— O que o Sr. Kadu acabou de dizer? Que vai me bater também?
A voz do homem soava zombeteira; parecia não haver um pingo de raiva, mas ainda assim fazia com que uma sensação de frio exsudasse do fundo do coração de quem a ouvisse.
— A porta não estava fechada, então entrei. Imagino que não se importem, certo? — Enquanto falava, ele continuava segurando o pulso de Kadu por trás. Kadu já estava numa posição meio ajoelhada, sem sequer ousar tentar se soltar.
Os demais na sala trocaram olhares assustados, e ninguém ousou emitir um som sequer.
Stella seguiu a direção da voz para ver quem era, pensando consigo mesma que não era surpresa que aqueles sujeitos, antes tão arrogantes, agora exibissem expressões amedrontadas e bajuladoras.
O recém-chegado era alto, dono de pernas longas e de uma postura preguiçosa, que, no entanto, não conseguia esconder sua elegância inata.
Seus olhos cativantes estavam semicerrados, revelando uma frieza marcante mesclada com um toque de rebeldia. O nariz reto e os lábios finos explicavam facilmente o porquê de ele ser o homem ideal de milhares de socialites da Capital.
Mas apenas a sua aparência não seria suficiente para fazer aqueles ricaços mimados se portarem como ratos na frente de um gato.

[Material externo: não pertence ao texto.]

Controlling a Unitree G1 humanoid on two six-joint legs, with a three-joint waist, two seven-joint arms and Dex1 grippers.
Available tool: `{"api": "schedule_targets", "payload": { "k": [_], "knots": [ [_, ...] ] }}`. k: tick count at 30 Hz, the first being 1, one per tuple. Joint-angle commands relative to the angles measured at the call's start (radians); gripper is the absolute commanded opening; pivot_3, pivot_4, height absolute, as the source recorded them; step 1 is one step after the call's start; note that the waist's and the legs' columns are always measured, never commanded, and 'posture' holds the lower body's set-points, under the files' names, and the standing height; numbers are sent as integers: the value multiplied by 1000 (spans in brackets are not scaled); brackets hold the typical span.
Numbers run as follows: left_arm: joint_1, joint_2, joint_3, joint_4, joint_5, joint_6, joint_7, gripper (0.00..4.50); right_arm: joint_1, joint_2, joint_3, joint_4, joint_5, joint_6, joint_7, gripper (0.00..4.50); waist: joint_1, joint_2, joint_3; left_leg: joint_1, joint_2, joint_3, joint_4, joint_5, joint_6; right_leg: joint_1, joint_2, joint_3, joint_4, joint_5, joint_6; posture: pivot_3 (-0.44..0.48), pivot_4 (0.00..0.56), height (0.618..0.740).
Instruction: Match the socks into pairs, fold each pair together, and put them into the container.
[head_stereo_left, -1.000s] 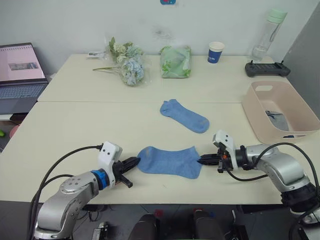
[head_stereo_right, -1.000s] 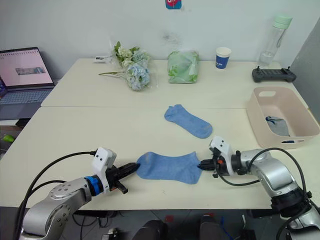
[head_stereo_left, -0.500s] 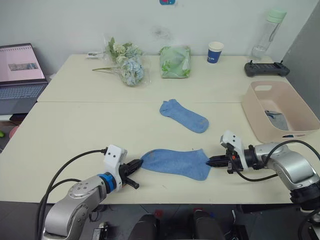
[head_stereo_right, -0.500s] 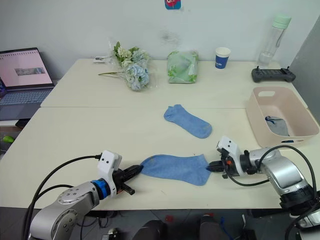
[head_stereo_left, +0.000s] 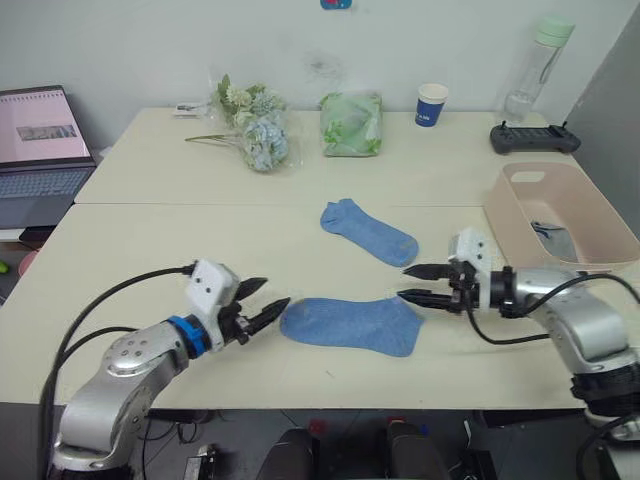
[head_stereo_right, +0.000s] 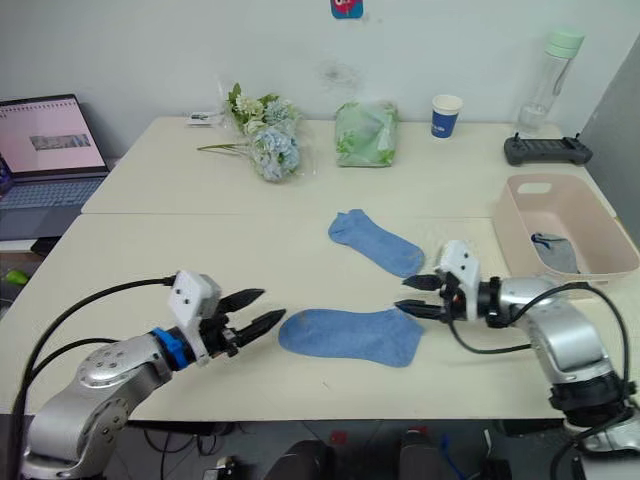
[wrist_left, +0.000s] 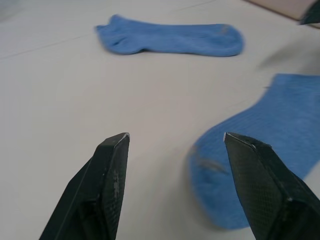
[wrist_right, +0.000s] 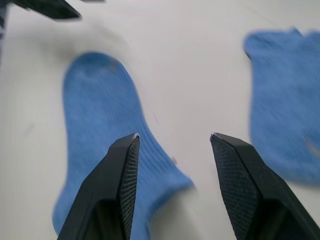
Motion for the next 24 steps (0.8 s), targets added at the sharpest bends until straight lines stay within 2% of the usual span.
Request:
{"api": "schedule_targets", "payload": {
  "k": [1, 4, 5, 8, 9, 13, 19, 23, 24],
  "knots": [
    [-61, 5, -133, 84, 117, -117, -53, 2468, 15, 17, 88, 47, -120, -167, -12, 1211, 0, 0, 0, 1, -1, 0, 0, 0, 0, 0, 0, 0, 0, 0, 0, 0, 150, 740],
    [-115, 4, -275, 206, 245, -193, -81, 1493, 38, 8, 169, 131, -231, -326, 0, 113, 2, 0, 0, 2, -2, 0, 0, 0, 0, 2, 0, -1, -1, 0, 0, 0, 150, 740],
    [-120, 12, -303, 234, 279, -218, -90, 1187, 44, 2, 179, 151, -246, -354, 7, 0, 1, 0, 0, 2, -2, 0, 0, 0, 0, 2, 1, -1, -1, 0, 0, 0, 150, 740],
    [-116, 4, -296, 304, 311, -239, -65, 195, 72, -41, 192, 216, -297, -452, 30, 0, 1, 0, 0, 2, -2, 0, 0, 0, 1, 2, 1, -1, -1, 0, 0, 0, 150, 740],
    [-107, 7, -280, 306, 299, -230, -67, 18, 80, -60, 186, 230, -311, -477, 31, 0, 1, 0, 0, 4, -1, 0, 0, 0, 1, 3, 1, -1, -1, 0, 0, 0, 150, 740],
    [-65, 21, -193, 281, 216, -157, -77, 18, 103, -93, 117, 201, -246, -440, 44, 0, -3, 0, 0, 13, -1, 1, -2, -1, 2, 12, 1, 0, -2, 0, 1, 0, 150, 740],
    [-34, 21, -51, 169, 37, -41, -101, 18, 127, -96, -10, 73, -46, -273, 72, 0, -14, 1, 0, 14, 1, 0, -2, -3, 5, 12, 1, 0, -1, 0, 1, 0, 150, 740],
    [-33, 12, 45, 92, -59, 33, -75, 18, 89, -74, -87, 41, 18, -170, 2, 0, -14, 1, 0, 13, 1, 0, -2, -3, 5, 12, 1, 0, -1, 0, 1, 0, 150, 740],
    [-33, 7, 79, 82, -83, 46, -60, 2, 70, -64, -103, 55, 14, -151, -31, 180, -14, 1, 0, 13, 1, 0, -2, -3, 5, 12, 1, 0, -1, 0, 1, 0, 150, 740]
  ]
}}
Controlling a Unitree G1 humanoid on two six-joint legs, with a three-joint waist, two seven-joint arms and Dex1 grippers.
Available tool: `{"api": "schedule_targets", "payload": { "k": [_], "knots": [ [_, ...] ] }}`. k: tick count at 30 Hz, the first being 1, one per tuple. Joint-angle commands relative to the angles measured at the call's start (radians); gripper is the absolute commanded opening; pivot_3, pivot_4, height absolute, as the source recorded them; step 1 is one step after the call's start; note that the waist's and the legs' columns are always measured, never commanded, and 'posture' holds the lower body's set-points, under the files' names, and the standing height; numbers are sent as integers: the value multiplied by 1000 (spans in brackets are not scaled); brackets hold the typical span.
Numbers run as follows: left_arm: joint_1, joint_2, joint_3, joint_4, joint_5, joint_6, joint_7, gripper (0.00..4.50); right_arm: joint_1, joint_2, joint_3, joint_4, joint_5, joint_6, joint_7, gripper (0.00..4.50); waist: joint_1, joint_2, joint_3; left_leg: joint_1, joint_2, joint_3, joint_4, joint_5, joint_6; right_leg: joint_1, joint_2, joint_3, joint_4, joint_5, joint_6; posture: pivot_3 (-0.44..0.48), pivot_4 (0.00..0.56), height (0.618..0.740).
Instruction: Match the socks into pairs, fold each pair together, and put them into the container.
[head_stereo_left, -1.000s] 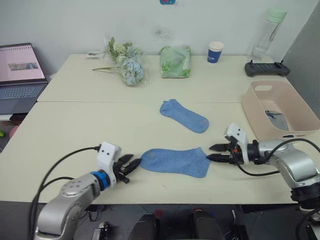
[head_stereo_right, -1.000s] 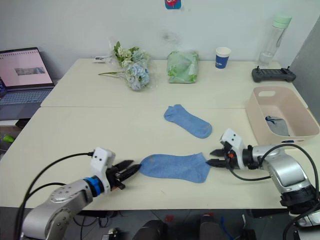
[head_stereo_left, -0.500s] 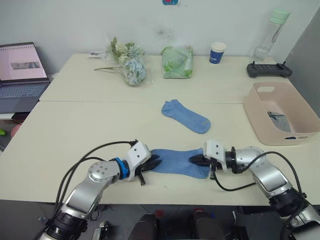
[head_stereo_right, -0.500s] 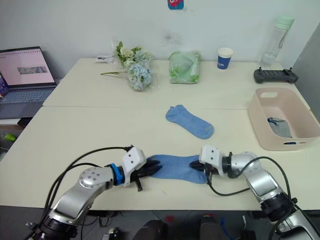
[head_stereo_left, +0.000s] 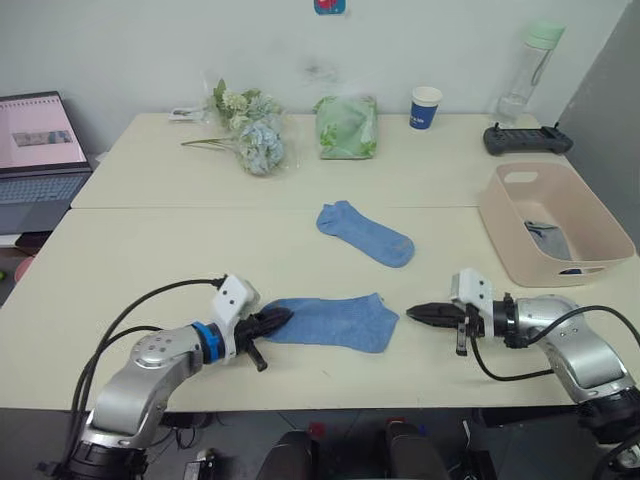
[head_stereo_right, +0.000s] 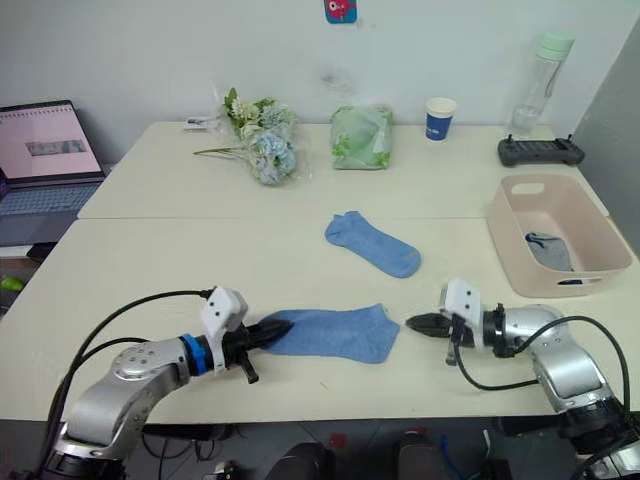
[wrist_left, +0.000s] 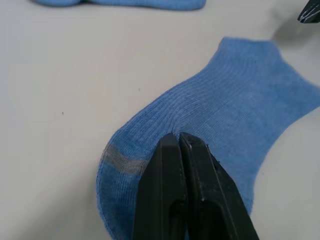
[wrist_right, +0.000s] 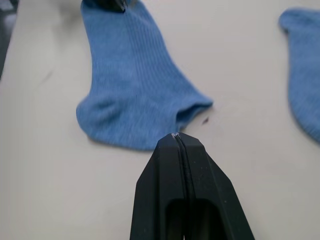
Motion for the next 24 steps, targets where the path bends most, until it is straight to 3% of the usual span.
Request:
{"api": "schedule_targets", "payload": {
  "k": [1, 2, 5, 9, 13, 17, 21, 24],
  "knots": [
    [-7, -7, 125, -75, -94, 44, 44, 0, -65, 24, -81, 0, 29, 70, -100, 383, 0, 0, 0, 0, 0, 0, 0, 0, 0, 0, 0, 0, 0, 0, 0, 0, 150, 740],
    [-7, -8, 143, -80, -104, 52, 55, 0, -74, 30, -85, 7, 23, 77, -114, 567, 0, 0, 0, 0, 0, 0, 0, 0, 0, 0, 0, 0, 0, 0, 0, 0, 150, 740],
    [22, 11, 205, -87, -129, 59, 54, 641, -119, 67, -78, 52, -22, 83, -187, 1580, -1, 0, 0, 0, 0, 0, -1, 0, -1, -1, 0, 0, 0, 0, 0, 0, 150, 740],
    [86, 61, 235, -89, -106, 66, 42, 1895, -175, 132, -45, 84, -43, 102, -227, 2961, -5, 0, 0, -1, 0, 2, -1, 2, -4, -3, 0, 1, 1, 0, 0, 0, 150, 740],
    [102, 54, 198, -41, -72, 10, 31, 3186, -182, 146, 49, 48, -53, 165, -172, 4347, -3, 1, 0, -1, 0, 1, -1, 2, -4, -2, 0, 1, 0, 0, 0, 0, 150, 740],
    [137, 48, 209, -10, -42, -45, 26, 4463, -161, 173, 127, 20, -58, 217, -167, 4500, -3, 1, 0, -1, 0, 2, -1, 2, -4, -3, 0, 1, 0, 0, 0, 0, 150, 740],
    [163, 45, 241, -29, -54, -45, 40, 4463, -150, 194, 170, 13, -78, 243, -189, 4500, -3, 1, 0, -2, 0, 1, -1, 2, -4, -4, 0, 1, 0, 0, 0, 0, 150, 740],
    [158, 47, 255, -31, -59, -50, 46, 4500, -145, 203, 190, 15, -73, 260, -168, 3946, -4, 1, 0, -2, 0, 1, -1, 1, -2, -3, 0, 1, 0, 0, 0, 0, 150, 740]
  ]
}}
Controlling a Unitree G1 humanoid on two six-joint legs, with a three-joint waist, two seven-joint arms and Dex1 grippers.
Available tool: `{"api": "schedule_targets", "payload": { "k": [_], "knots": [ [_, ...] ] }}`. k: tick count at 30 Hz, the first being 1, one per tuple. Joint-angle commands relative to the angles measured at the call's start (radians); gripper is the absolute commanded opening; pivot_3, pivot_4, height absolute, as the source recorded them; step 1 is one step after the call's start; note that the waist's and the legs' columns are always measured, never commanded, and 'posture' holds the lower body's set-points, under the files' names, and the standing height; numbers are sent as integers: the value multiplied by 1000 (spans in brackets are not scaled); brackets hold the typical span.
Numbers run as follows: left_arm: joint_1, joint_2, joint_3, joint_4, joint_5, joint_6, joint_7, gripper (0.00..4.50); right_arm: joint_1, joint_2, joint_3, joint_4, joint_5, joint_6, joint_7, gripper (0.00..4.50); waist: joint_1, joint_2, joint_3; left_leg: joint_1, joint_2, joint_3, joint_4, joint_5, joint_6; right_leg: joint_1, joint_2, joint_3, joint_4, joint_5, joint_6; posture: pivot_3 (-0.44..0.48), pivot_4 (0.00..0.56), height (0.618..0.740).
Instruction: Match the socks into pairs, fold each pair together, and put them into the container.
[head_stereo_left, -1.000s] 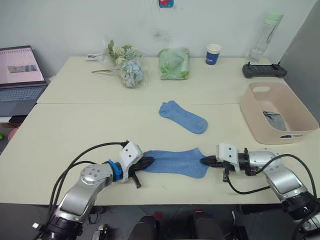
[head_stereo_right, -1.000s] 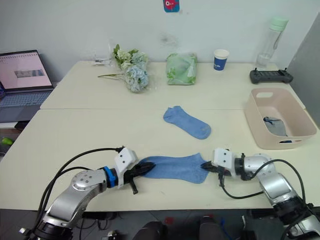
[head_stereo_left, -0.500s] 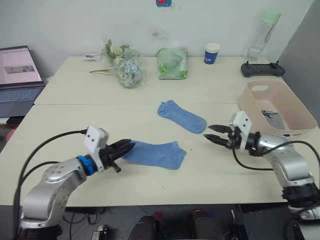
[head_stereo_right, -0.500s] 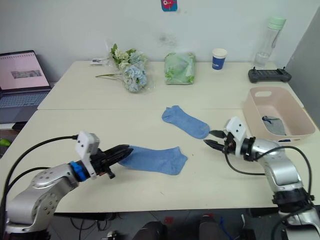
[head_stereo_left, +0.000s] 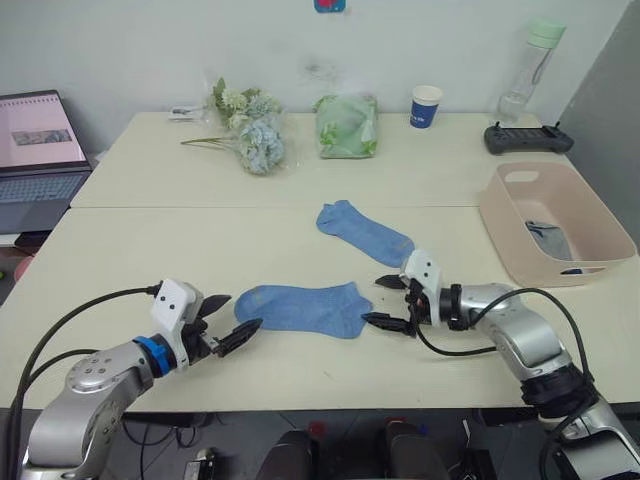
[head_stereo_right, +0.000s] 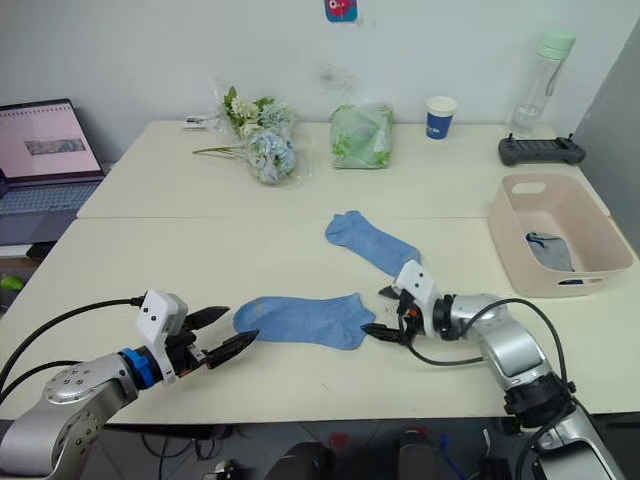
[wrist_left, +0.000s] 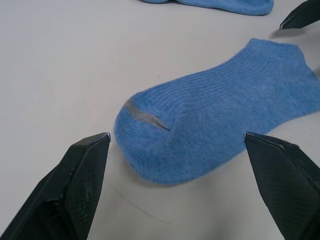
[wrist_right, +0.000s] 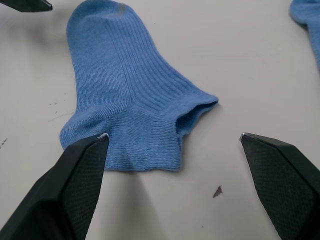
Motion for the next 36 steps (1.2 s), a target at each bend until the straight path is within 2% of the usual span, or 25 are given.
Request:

Bernardo Barros era o atual líder do Grupo Barros, uma corporação cujo poder financeiro superava em muito as fortunas combinadas de todos os presentes ali; na verdade, eles não chegavam nem a um décimo da riqueza dele.
Nas listas dos homens mais ricos, Bernardo nunca caíra do top três.
Com uma popularidade dessas, era impossível para Stella não o reconhecer.
— Senhor... Senhor Barros, está doendo! Por favor, solte! — O tom de Kadu era de total submissão; seu rosto estava pálido e retorcido de dor.
No entanto, Bernardo agia como se não ouvisse as súplicas de Kadu; ele apenas observava Stella com muito interesse.
As sobrancelhas de Fabrício formaram um nó apertado e sua expressão ficou terrivelmente sombria. Dando um passo à frente, questionou:
— O que o Senhor Barros pensa que está fazendo?
— Você é cego para não ver o que estou fazendo? — Bernardo ergueu uma sobrancelha, sorrindo de canto de boca, mas com um olhar gélido e assustador. — Ou será que o Senhor Nobre está me interrogando por eu não ter deixado esse soco atingir o rosto da sua esposa?
Fabrício estava claramente bem ao lado de Stella e, ainda assim, não havia feito menção alguma de tentar protegê-la do golpe.